> _Items listed in a dataset_
"""

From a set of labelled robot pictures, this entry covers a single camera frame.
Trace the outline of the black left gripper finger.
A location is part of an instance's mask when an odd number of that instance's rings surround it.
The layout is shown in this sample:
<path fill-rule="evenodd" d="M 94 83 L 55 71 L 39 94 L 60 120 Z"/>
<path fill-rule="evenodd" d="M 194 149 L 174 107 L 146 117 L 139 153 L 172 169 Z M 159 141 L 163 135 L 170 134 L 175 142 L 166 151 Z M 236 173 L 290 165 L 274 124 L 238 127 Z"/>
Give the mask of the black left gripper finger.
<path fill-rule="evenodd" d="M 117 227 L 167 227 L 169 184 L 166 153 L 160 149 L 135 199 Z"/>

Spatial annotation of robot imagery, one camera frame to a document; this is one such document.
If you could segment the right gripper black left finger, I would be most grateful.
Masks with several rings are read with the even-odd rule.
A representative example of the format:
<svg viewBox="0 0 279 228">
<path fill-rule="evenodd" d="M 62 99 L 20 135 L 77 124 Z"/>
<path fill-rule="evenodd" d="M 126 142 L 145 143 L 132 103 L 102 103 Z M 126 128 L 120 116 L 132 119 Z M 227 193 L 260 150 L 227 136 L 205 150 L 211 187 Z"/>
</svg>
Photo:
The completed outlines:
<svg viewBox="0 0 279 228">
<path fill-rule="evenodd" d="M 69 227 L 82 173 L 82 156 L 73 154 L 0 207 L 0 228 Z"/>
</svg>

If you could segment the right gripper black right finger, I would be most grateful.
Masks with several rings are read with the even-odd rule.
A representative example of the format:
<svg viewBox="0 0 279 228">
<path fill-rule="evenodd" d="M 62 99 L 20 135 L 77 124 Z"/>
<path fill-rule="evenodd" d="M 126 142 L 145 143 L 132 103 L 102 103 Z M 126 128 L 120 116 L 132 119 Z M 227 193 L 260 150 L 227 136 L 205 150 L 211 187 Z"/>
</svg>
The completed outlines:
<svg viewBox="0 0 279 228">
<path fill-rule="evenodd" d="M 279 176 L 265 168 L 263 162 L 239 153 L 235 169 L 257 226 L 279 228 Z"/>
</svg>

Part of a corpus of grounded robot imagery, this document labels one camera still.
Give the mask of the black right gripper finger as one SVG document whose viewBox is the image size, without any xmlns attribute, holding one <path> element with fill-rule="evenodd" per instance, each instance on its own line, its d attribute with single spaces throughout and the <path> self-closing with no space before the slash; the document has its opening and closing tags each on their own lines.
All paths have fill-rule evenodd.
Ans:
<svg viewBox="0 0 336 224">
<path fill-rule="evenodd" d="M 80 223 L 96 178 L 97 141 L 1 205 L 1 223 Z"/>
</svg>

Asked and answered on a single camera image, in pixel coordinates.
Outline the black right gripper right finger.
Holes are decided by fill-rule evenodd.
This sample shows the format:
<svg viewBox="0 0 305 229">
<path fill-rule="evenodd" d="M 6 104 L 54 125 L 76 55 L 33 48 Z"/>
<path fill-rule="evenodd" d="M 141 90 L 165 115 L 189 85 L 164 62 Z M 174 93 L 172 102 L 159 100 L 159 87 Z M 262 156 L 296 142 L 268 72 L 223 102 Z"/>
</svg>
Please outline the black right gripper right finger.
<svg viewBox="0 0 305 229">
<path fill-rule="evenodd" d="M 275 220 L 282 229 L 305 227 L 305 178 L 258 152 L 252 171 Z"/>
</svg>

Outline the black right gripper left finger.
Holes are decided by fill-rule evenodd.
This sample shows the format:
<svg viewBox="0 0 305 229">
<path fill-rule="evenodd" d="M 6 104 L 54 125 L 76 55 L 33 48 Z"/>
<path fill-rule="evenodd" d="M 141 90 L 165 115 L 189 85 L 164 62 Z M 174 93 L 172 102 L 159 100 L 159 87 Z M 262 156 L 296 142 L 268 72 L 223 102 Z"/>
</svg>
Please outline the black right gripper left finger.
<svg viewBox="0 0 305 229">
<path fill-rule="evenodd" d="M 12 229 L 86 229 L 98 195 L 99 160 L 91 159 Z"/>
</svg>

"""

Lines in the records that hold "document" should be tallied, with the total given on its own.

> _Solution for this task_
3